#### [WHAT NEEDS TO BE DONE]
Nothing after the line containing "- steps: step" belongs in the answer; write out exactly every line from the start of the material up to it, including it.

-------------------------

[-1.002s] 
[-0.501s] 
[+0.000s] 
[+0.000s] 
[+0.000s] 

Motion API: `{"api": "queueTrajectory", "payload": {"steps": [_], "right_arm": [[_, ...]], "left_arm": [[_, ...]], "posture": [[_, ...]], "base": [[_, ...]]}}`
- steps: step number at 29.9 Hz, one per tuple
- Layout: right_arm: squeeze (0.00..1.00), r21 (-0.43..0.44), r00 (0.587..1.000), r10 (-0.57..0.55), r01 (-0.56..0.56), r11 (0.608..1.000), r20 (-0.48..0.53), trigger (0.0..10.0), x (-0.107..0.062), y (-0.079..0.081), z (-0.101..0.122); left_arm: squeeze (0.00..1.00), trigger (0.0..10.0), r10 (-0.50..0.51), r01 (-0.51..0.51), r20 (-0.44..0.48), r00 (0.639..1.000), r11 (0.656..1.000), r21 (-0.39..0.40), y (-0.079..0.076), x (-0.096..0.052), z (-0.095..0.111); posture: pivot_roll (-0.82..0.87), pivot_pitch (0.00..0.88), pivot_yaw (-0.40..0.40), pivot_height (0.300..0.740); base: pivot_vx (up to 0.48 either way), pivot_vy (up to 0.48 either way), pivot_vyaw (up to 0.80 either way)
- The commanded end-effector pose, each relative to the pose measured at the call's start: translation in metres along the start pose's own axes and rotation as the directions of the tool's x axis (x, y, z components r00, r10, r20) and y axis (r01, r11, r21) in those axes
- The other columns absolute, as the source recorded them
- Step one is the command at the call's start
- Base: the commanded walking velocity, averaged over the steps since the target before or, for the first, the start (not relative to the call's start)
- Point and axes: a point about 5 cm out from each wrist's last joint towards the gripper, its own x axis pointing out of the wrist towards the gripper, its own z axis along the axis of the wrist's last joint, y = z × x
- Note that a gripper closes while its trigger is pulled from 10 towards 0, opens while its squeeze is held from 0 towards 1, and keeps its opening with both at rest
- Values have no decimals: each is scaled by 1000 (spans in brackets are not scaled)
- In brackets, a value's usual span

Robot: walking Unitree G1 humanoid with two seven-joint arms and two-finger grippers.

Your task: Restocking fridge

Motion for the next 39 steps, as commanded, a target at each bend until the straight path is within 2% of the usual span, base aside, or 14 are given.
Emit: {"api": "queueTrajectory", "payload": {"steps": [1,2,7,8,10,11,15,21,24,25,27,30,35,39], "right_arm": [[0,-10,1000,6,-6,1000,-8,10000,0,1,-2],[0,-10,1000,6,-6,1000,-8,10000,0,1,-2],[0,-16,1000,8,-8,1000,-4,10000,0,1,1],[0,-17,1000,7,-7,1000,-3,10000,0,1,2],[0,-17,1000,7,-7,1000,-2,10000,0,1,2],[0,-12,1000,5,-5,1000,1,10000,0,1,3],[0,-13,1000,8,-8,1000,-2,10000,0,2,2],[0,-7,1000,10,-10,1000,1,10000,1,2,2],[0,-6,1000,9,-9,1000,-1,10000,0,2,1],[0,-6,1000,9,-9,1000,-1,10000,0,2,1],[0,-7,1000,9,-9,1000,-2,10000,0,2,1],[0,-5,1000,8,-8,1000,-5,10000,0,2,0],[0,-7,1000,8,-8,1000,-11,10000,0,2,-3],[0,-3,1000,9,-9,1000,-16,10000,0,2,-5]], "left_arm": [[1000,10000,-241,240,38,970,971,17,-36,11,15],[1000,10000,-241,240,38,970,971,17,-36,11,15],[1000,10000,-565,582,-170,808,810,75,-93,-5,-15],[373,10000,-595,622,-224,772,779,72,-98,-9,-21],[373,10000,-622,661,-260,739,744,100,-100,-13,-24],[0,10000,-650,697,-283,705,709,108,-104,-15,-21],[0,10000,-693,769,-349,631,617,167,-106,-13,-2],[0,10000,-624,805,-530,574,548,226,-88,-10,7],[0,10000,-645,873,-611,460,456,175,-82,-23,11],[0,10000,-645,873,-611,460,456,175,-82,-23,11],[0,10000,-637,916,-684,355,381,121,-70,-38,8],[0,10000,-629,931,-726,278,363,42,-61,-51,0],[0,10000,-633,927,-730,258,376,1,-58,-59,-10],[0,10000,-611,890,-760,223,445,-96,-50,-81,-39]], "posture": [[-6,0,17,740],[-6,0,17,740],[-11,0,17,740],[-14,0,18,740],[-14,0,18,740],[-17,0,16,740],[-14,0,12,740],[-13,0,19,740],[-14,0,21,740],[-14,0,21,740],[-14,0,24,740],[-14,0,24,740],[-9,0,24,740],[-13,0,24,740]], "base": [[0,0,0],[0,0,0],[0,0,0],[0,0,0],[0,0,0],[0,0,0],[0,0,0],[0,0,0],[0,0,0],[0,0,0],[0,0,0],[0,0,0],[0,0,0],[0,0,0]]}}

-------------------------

#### [TASK SOLUTION]
[-1.002s] 
[-0.501s] 
[+0.000s] 
[+0.000s] 
[+0.000s] 

Motion API: `{"api": "queueTrajectory", "payload": {"steps": [_], "right_arm": [[_, ...]], "left_arm": [[_, ...]], "posture": [[_, ...]], "base": [[_, ...]]}}`
- steps: step number at 29.9 Hz, one per tuple

The required output is now complete.